Installation view at Août Gallery, 2021. Courtesy of Août Gallery.

One of the crucial ways Beirut galleries have been promoting their artists, especially in the past year, has been by looking overseas for exhibition opportunities. As travel restrictions started easing around the world a few months ago, in-person art fairs like Art Dubai and the newly launched, Middle East–focused MENART Fair in Paris welcomed international participants, including those from Lebanon. As fall approaches, some Lebanese gallerists I interviewed are planning to take part in high-profile fairs such as Art Paris and Frieze London.

There is a glimmer of hope, despite all the challenges, in the fact that so many have stayed behind to revive the city’s liberal cultural landscape. That’s the case with Lebanese art researcher Zeid El Amine, who, at the age of 26, recently founded a new contemporary art gallery in the heavily damaged Gemmayze neighborhood. A lifelong passion for art had made him dream of one day establishing an art space abroad, either in Dubai or Barcelona. But his dreams took a nightmarish turn when El Amine’s father, a civil engineer who collected art, was killed in the blast.

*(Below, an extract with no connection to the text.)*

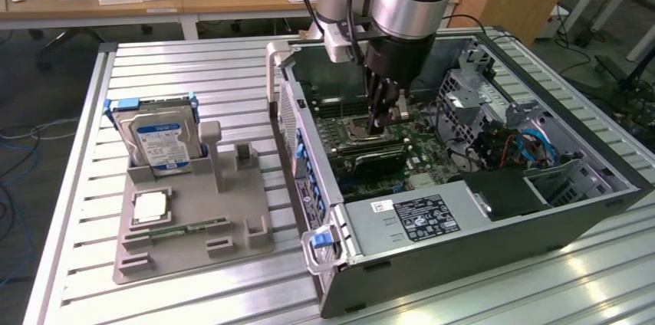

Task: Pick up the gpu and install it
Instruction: 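Press down on the gpu until it lock into place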

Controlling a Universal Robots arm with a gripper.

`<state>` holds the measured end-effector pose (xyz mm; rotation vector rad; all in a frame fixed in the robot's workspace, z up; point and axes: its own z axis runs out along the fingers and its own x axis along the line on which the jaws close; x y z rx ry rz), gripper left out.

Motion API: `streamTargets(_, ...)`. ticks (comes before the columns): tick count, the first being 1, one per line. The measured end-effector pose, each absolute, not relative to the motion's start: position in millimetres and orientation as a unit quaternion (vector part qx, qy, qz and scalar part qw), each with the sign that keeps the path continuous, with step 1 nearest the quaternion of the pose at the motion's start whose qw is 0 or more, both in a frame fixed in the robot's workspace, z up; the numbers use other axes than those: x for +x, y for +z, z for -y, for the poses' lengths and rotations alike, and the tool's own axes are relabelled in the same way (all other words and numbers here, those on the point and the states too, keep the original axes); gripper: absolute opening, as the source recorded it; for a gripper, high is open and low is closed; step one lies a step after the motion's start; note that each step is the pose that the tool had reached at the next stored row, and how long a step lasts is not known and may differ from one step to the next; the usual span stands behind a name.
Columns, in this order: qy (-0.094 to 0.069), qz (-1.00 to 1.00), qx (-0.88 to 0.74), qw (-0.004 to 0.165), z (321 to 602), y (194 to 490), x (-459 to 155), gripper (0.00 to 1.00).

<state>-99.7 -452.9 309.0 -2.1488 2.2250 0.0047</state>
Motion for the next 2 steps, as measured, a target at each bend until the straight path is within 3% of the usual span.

Installation view at Août Gallery, 2021. Courtesy of Août Gallery.

“When you suddenly lose the person that is closest to you in this world, in this very sudden, violent way, your goals change,” El Amine said from his Beirut gallery office, which is lined with paintings that belonged to his father. “Everyone deals with grief in their own way.” He named his space Août Gallery, after the French word for the month of August, as a tribute to his late father and a commitment to help revive Gemmayze, a district known for its vibrant cultural life. He found the space—which has high white walls and good lighting—by chance. “I came upon it by mistake and I immediately knew this was the place to do it,” he recalled.

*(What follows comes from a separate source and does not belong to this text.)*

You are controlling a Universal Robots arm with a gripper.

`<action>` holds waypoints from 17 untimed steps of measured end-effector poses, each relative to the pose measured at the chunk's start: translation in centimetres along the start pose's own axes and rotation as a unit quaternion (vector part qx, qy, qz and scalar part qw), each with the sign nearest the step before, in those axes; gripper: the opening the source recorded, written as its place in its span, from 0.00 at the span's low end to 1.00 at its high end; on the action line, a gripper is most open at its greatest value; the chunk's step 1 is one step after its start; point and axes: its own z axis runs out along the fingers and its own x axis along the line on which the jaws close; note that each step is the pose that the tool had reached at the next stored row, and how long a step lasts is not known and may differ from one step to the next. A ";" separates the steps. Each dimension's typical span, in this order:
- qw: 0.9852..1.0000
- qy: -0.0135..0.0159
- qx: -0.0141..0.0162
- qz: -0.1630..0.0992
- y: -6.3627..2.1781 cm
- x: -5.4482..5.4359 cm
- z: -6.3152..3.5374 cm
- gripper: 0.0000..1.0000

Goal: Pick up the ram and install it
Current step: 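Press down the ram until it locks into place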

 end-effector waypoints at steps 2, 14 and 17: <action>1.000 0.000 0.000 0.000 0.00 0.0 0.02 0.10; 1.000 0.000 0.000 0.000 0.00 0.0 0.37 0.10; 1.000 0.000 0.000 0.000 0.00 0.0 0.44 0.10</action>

In March, Août Gallery held its debut exhibition, “Young Dreams,” showcasing paintings by 14 emerging artists from Chile, the United Kingdom, the United States, France, and South Korea. On August 10th, the gallery will open its second exhibition, a solo show of U.K.-based Korean artist Minyoung Kim. El Amine hopes the gallery will generate exchanges between international art communities and Beirut—where he knows he is meant to be.

“I know a lot of people who decided to leave after the explosion,” he said. “For me, it was actually completely the opposite. This is where I am and where I will stay.”